Copy each line below that includes "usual".

══ DATA BLOCK

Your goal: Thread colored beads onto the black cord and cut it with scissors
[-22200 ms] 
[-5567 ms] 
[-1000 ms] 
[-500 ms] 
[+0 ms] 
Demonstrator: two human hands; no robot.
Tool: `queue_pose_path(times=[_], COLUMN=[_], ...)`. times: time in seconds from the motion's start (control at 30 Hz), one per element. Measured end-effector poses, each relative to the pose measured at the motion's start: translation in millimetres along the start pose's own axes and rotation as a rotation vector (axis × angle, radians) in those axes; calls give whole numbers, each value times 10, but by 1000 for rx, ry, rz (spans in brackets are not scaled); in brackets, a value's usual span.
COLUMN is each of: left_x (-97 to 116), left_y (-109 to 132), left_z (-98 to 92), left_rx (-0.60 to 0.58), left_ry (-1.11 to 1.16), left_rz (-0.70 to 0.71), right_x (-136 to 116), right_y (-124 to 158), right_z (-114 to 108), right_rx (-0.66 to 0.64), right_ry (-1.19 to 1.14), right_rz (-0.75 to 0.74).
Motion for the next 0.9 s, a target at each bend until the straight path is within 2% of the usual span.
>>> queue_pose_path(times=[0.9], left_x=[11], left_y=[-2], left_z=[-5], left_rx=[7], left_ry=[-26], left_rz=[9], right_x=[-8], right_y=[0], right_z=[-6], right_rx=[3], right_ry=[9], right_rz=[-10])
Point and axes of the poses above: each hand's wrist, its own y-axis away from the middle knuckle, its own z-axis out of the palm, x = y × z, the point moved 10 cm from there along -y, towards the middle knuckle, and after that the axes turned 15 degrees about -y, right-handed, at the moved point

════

• **RESULT OF THE EXERCISE**
Tool: `queue_pose_path(times=[_], COLUMN=[_], ...)`. times: time in seconds from the motion's start (control at 30 Hz), one per element. Measured end-effector poses, each relative to the pose measured at the motion's start: translation in millimetres along the start pose's own axes and rotation as a rotation vector (axis × angle, radians) in those axes; calls give whole numbers, each value times 10, but by 1000 for rx, ry, rz (spans in brackets are not scaled); in brackets, a value's usual span.
Motion for the next 0.9 s, a target at each bend until the straight path is within 2% of the usual span.

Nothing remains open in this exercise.